The hospital’s board of directors voted in 1961 to construct a new facility to meet the growing needs of the community on 38 acres at 1107 W. Lexington Ave.
“The new hospital was to provide the capability for new medical and technological advances and the rapidly increasing population,” he said. “This was a trend in thinking that carried itself forward 50 years later.”
On March 6, 1967, the new Clark County Hospital opened. Through the years, the hospital continued to expand eventually to a 100-bed facility. It took its current name in 1989 to better reflect the hospital’s coverage area.
For the next two decades, the hospital continued under local ownership and guidance, until it was purchased in April 2010 by LifePoint Health.
In March 2012 the new Clark Regional Medical Center was opened and the proceeds of the sale of the old hospital developed The Greater Clark Foundation. That property will soon become an iconic green space with development to start this fall.
“The board entered into an agreement with LifePoint, a leading healthcare group, to manage and build a state-of-the-art facility to meet the growing needs of the community,” Mastrean said. “LifePoint was the perfect fit. Their focus was on providing quality service close to home.”
Bill Carpenter, chief executive officer and chairman of LifePoint Health, was present to celebrate the anniversary and recalled that there was a need in Clark County for new facilities.
“I recall telling the board and others that we wouldn’t let them down,” Carpenter said. “I hope we can say today that we haven’t let you down.”
Carpenter said while the facility is great, the most important part of Clark Regional’s success is the people who provide quality care there.
“For 100 years, Clark Regional has provided high-quality care for the people of this community,” he said. “For 100 year, Clark Regional has been providing innovative practices and procedures.
“State-of-the-art technology is what we want here. And it’s what you deserve here. And it’s what we’re providing here. Quality care close to home is a matter of life or death.”
He also noted what the hospital contributes to the community and the economy, employing 600 people, donating to various charitable causes and sponsoring local events.
Carpenter introduced Clark Regional’s new chief executive officer, Robert Parker, who assumed the role previously held by Cherie Sibley May 1.

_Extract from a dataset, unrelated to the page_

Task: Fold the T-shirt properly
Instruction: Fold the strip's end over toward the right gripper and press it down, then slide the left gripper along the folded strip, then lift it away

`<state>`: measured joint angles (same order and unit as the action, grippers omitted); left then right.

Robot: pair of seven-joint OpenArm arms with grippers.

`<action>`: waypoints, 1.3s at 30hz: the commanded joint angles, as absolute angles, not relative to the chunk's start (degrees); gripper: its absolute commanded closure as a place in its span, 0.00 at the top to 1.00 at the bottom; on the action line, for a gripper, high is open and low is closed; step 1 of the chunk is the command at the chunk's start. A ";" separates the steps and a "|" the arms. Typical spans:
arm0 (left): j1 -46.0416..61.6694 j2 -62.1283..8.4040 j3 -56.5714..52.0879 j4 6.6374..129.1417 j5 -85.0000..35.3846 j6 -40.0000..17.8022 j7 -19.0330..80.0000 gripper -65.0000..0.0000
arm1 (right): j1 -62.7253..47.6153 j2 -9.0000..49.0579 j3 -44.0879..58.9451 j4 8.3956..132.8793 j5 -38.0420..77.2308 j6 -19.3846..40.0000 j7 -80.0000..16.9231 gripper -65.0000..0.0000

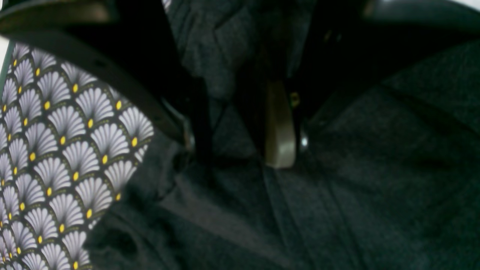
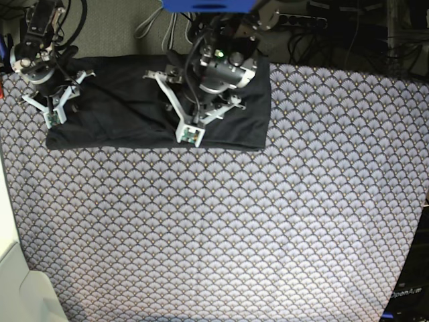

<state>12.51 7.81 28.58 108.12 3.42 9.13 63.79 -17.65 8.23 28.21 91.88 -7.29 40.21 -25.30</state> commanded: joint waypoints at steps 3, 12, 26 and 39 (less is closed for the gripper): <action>12.00 8.48 29.14 109.85 2.95 8.75 62.73 0.58 | -17.80 8.92 28.35 92.53 -8.31 40.00 -26.24 0.37; 12.00 8.48 26.07 111.60 3.38 8.92 62.73 0.50 | -17.80 8.92 28.35 92.53 -8.31 40.00 -26.24 0.37; 9.63 8.57 20.70 100.79 3.38 9.27 63.34 0.01 | -17.80 8.92 28.35 92.53 -8.31 40.00 -26.24 0.37; 9.01 8.48 20.26 104.48 3.47 9.27 66.07 0.01 | -17.80 8.92 28.35 92.44 -8.31 40.00 -26.24 0.37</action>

Parker talked about some of the specific lines of service that will open at the hospital in coming months, along with the recently-opened cardiac and pulmonary rehabilitation department. The Clark Clinic B will include a wound care center, an expanded sleep lab, and a primary care mental health integration program and an extensive wellness center that will house several different departments, Including children’s therapy, physical, occupational and speech therapy and the hospital’s Coumadin clinic.
Parker thanked the various community partners who support the hospital and were present Wednesday to celebrate.

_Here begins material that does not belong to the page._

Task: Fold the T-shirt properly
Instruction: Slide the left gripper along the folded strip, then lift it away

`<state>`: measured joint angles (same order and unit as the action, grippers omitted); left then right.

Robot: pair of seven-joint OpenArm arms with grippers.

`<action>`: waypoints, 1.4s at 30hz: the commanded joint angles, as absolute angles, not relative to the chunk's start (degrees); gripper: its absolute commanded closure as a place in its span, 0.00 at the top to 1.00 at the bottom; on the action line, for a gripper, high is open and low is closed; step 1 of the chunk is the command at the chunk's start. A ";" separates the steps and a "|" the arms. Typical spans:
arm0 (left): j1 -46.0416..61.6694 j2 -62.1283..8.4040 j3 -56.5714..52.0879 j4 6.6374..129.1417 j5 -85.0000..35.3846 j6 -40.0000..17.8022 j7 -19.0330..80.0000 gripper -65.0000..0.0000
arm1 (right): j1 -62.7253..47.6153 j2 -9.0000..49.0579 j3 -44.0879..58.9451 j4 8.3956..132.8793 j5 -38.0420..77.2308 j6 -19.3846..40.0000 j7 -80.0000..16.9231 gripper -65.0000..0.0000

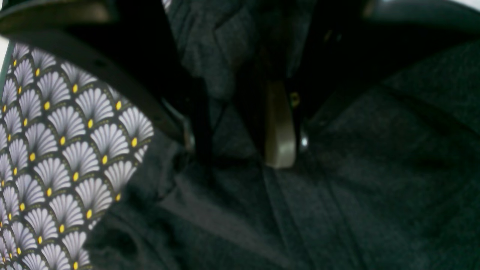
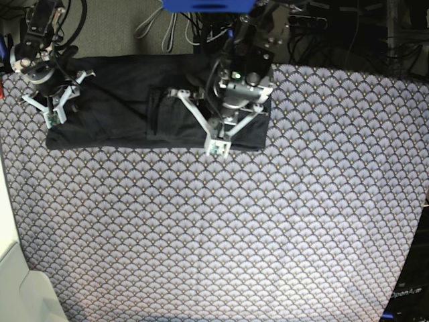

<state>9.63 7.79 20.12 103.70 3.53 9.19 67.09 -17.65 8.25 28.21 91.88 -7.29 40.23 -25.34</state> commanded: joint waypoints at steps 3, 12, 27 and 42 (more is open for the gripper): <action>8.84 8.48 20.26 102.90 3.47 9.27 67.03 0.01 | -17.80 8.92 28.35 92.44 -8.31 40.00 -26.24 0.37; 8.22 8.48 18.68 102.46 3.47 9.27 67.47 0.01 | -17.80 8.92 28.35 92.44 -8.31 40.00 -26.24 0.37; 3.30 -0.57 23.69 109.93 -8.57 -6.29 80.00 0.00 | -17.80 9.80 28.35 92.44 -8.31 40.00 -26.24 0.37; -0.66 -2.07 21.76 102.29 -8.22 -9.98 80.00 0.00 | -17.80 9.80 28.35 92.44 -8.31 40.00 -26.24 0.37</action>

“Today in our economic climate, communities are tied together more than ever,” Parker said. “We have to make sure that for the economic health of our community and in a broader context as well we must work together.”
Sibley, who is now chief operating officer of LifePoint Health’s Central Group, gave closing remarks thanking various community partners, including elected officials, Bluegrass Community and Technical College and the Clark County Health Department.
The hospital’s centennial celebration will continue tonight with a Chamber of Commerce after-hours and Saturday with a community health fair from 10 a.m. to 2 p.m., which is also the culminating event of the Clark County Wellness Challenge. Attendees will be able to get free health screenings, participate in safety education and watch fitness demonstrations.
Those interested can also walk through an open house at the Clark Clinic, which houses a network of providers who offer primary and specialty care services for a variety of needs. The event will also include activities for children and a student art show.
Prior to the health fair, CRMC will partner with Clark County Relay for Life to host a Pink Out Fun 3K run/walk at 9 a.m.